• **DATA FOR THE TASK**
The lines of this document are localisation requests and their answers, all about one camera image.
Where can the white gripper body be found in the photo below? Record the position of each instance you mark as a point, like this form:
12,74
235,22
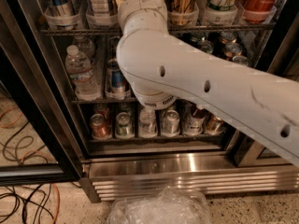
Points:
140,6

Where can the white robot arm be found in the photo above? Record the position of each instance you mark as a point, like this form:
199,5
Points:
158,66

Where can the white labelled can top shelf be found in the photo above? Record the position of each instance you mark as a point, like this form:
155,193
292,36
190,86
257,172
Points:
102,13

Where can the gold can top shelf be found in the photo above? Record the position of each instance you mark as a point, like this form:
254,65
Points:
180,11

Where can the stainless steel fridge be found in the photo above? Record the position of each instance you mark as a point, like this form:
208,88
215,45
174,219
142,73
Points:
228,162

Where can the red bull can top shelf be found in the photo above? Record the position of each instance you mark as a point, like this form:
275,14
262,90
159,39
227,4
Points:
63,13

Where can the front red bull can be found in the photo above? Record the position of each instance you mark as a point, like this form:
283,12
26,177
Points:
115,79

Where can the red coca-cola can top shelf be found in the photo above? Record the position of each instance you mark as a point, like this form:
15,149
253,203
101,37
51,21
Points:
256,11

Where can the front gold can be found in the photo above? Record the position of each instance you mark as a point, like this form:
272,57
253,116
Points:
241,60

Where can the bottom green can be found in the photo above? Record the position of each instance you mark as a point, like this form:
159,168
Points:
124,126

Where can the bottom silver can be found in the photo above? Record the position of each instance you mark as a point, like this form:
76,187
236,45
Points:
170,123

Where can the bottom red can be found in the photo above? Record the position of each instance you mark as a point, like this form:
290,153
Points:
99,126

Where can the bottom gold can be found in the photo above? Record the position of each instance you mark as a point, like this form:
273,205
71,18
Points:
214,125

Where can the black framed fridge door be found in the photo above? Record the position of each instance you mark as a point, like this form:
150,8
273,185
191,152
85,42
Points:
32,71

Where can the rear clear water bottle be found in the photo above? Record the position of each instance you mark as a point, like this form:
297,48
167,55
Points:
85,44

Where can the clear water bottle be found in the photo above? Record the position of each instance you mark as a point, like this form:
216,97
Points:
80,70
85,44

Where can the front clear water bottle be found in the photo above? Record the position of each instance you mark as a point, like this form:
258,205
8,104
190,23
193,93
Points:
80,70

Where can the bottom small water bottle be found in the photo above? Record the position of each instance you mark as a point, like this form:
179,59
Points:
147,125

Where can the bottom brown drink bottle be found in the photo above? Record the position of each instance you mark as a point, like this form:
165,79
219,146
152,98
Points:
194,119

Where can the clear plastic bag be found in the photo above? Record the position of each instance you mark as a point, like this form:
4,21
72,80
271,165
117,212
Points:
==
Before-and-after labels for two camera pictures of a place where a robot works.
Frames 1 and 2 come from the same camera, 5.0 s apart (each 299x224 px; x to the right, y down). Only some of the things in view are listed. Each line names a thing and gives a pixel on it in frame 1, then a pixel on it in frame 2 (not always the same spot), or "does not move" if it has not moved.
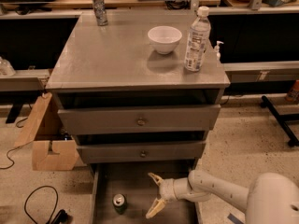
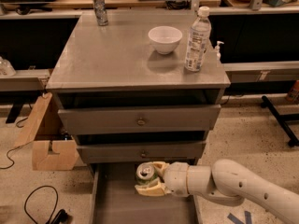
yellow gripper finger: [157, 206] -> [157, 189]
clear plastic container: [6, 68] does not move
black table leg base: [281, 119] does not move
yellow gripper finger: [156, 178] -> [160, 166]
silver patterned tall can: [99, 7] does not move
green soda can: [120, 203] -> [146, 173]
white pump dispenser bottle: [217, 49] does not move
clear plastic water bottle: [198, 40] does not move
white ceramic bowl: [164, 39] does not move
--
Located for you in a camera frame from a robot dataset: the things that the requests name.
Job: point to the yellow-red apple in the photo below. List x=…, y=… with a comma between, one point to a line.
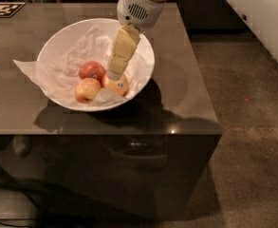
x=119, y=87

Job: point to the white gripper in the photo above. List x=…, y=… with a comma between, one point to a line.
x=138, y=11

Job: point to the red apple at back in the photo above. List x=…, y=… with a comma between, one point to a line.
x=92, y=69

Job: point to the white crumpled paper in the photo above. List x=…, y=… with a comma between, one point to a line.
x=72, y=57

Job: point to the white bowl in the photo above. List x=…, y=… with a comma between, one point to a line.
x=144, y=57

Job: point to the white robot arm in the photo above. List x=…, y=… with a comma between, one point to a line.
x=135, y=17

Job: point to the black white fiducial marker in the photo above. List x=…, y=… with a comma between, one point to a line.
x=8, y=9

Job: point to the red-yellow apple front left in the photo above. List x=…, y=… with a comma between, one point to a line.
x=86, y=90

• **ASSIGNED TASK**
List all lines above in which the string "water" appears.

• **YOUR SOLUTION**
Where can the rear clear water bottle be found in the photo above? Record the position of each instance you mark as a point, like this form:
Where can the clear water bottle be found in the photo above? Record the position of each instance you mark as a point, like this form:
Where can the front clear water bottle be found in the photo above? Record the position of each instance you mark as a point, like this form:
Where can the bottom small water bottle be found in the photo above? Record the position of each instance you mark as a point, like this form:
clear plastic water bottle: [198, 40] does not move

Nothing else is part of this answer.